I love God and I love his Church, because I’ve found a life in God through it. (I’ve found G-d outside the Church, too, but that’s another blog for another day.) I don’t want to see it receive another set of body blows that break it down.
So now I’m at home, listening to the “sacrilege” that is Leonard
Bernstein’s *Mass*. The screeds of the congregation and celebrant run
back and forth to despair and glimpses of the holy — it’s one of my
favorite pieces of contemporary music. Faith is revered, reviled, torn
down, built up, and reknown in the course of two hours.
What I
love about the “theatre piece” is that it’s full of contradictions that
enrich its artistic tapestry. The congregants celebrating the mass (for
the piece is based upon the Roman Liturgy, pre-Vatican II, so it’s
appealing to little pretty-high-church Anglicans like me) are sinners,
drunkards, prisoners, swindlers, tricksters, believers, and doers. The
words and music vary between the structure of the Latin rite and
near-nonsense streams of angry consciousness, between formal riffs on
traditional church music and Beethoven on one hand and West Side Story
and cacophony on the other.
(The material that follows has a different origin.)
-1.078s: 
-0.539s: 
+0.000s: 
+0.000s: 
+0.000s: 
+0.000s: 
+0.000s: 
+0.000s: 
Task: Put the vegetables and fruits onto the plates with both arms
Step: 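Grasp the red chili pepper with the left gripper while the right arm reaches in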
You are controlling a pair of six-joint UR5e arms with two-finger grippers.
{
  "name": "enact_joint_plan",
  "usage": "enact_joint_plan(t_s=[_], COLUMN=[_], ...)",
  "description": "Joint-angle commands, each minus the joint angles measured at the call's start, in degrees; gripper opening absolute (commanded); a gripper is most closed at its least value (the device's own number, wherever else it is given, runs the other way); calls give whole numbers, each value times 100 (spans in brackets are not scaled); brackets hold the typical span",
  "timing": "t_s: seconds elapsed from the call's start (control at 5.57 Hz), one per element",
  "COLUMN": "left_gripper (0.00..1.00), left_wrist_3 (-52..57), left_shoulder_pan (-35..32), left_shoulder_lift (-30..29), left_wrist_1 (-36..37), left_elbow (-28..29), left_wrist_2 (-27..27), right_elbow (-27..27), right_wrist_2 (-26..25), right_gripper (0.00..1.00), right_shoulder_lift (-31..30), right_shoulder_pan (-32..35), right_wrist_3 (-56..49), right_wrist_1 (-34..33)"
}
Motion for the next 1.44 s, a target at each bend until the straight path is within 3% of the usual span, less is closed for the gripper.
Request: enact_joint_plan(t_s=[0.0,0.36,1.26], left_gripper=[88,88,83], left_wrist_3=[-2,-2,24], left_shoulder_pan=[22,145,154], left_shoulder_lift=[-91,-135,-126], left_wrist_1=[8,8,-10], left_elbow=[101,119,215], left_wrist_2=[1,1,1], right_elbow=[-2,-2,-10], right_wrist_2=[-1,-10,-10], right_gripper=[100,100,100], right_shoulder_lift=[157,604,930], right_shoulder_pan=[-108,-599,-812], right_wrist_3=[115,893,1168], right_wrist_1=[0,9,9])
The Celebrant presides, using the authority
of his office, of his moral stature, of his possession of the
sacraments, and ultimately his faith is broken, and he smashes the
transubstantiated Elements to the floor, where they break and spill.
But everyone is brought back together in the end by a simple song, a
“Lauda, Laudete Deum” (Praise, Praise to You O God), that grows and
swells to the full power of the choruses and the orchestra, a simple
melody and theme that multiply like loaves and fishes to feed
thousands. The “players” are broken individually, healed communally,
and brought into Communion with one another. Even more interestingly,
this work that on its surface is so Christian was woven by a Jewish
composer. But he obviously understood the heart of faith so well as to
be able to transcend the restraints of specific religion to engage the
universality of life in faith.
It’s probably this piece and U2’s
*All That You Can’t Leave Behind* that are the best contemporary
musical representations of faith, doubt, love, and grace.
UPDATE — 30 July 2004, 11.33.PM: I have added the very few posts from my brief Blogger blog to this blog. They’re available here if you have any interest (although it’d be beyond me as to why…).